▶ [Task statement] When you return the data, keep each character exactly as it appears.

= = = = =

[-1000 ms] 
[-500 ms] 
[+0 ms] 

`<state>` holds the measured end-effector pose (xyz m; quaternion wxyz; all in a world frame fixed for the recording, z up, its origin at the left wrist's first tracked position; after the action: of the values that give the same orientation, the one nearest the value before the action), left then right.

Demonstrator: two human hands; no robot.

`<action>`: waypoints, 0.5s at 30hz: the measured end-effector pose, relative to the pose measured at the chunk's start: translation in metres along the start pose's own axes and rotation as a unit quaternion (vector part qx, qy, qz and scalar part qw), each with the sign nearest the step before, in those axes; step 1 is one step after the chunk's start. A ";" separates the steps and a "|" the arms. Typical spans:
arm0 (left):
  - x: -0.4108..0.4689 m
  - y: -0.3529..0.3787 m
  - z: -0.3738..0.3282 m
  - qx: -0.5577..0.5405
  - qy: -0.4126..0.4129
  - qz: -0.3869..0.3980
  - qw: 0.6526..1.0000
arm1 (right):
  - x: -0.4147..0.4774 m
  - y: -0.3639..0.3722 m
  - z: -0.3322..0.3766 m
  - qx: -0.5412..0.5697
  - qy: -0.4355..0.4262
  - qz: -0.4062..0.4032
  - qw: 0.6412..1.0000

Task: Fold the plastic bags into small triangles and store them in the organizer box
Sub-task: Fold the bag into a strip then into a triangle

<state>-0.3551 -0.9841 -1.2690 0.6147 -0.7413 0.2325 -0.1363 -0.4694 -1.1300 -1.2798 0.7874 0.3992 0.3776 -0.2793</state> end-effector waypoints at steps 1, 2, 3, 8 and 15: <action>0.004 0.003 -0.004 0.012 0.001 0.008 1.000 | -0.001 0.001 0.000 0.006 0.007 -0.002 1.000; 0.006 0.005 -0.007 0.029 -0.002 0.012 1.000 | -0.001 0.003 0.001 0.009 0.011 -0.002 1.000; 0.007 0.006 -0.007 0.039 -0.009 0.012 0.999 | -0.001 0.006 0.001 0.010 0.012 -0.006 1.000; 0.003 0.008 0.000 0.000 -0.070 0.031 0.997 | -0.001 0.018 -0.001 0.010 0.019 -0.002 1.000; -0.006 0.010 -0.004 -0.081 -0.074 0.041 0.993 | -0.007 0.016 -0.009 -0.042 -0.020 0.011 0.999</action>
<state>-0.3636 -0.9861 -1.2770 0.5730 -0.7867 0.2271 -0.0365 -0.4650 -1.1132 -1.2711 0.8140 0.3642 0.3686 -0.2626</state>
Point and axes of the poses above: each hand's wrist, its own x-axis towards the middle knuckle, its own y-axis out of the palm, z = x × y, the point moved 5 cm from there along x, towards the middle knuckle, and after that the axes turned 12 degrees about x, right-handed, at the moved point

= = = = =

▶ [The completed task]
[-1000 ms] 
[-500 ms] 
[+0 ms] 

`<state>` holds the measured end-effector pose (xyz m; quaternion wxyz; all in a world frame fixed for the recording, z up, its origin at the left wrist's first tracked position; after the action: of the values that give the same orientation, the one nearest the value before the action), left then right.

Demonstrator: two human hands; no robot.

`<action>`: waypoints, 0.5s at 30hz: the measured end-effector pose, relative to the pose measured at the chunk's start: translation in metres along the start pose's own axes and rotation as a unit quaternion (vector part qx, qy, qz and scalar part qw), each with the sign nearest the step before, in those axes; step 1 is one step after the chunk's start. A ";" separates the steps and a "|" the arms. Typical spans:
arm0 (left):
  - x: -0.4108..0.4689 m
  - y: -0.3529..0.3787 m
  - z: -0.3738..0.3282 m
  - qx: -0.5577..0.5405
  - qy: -0.4126..0.4129
  - qz: -0.3869..0.3980
  - qw: 0.6526..1.0000
arm1 (right):
  - x: -0.4147..0.4774 m
  - y: -0.3639..0.3722 m
  - z: -0.3322..0.3766 m
  - qx: -0.5412..0.5697
  - qy: -0.4355..0.4262
  - qz: -0.4062..0.4032
  - qw: 0.6412..1.0000

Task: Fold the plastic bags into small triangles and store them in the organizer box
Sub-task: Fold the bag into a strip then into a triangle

<state>-0.3551 -0.9841 -1.2690 0.6147 -0.7413 0.2325 -0.1363 -0.4694 -1.1300 -1.2798 0.7874 0.3992 0.3776 -0.2793</state> end-effector waypoints at steps 1, 2, 3, 8 and 15: <action>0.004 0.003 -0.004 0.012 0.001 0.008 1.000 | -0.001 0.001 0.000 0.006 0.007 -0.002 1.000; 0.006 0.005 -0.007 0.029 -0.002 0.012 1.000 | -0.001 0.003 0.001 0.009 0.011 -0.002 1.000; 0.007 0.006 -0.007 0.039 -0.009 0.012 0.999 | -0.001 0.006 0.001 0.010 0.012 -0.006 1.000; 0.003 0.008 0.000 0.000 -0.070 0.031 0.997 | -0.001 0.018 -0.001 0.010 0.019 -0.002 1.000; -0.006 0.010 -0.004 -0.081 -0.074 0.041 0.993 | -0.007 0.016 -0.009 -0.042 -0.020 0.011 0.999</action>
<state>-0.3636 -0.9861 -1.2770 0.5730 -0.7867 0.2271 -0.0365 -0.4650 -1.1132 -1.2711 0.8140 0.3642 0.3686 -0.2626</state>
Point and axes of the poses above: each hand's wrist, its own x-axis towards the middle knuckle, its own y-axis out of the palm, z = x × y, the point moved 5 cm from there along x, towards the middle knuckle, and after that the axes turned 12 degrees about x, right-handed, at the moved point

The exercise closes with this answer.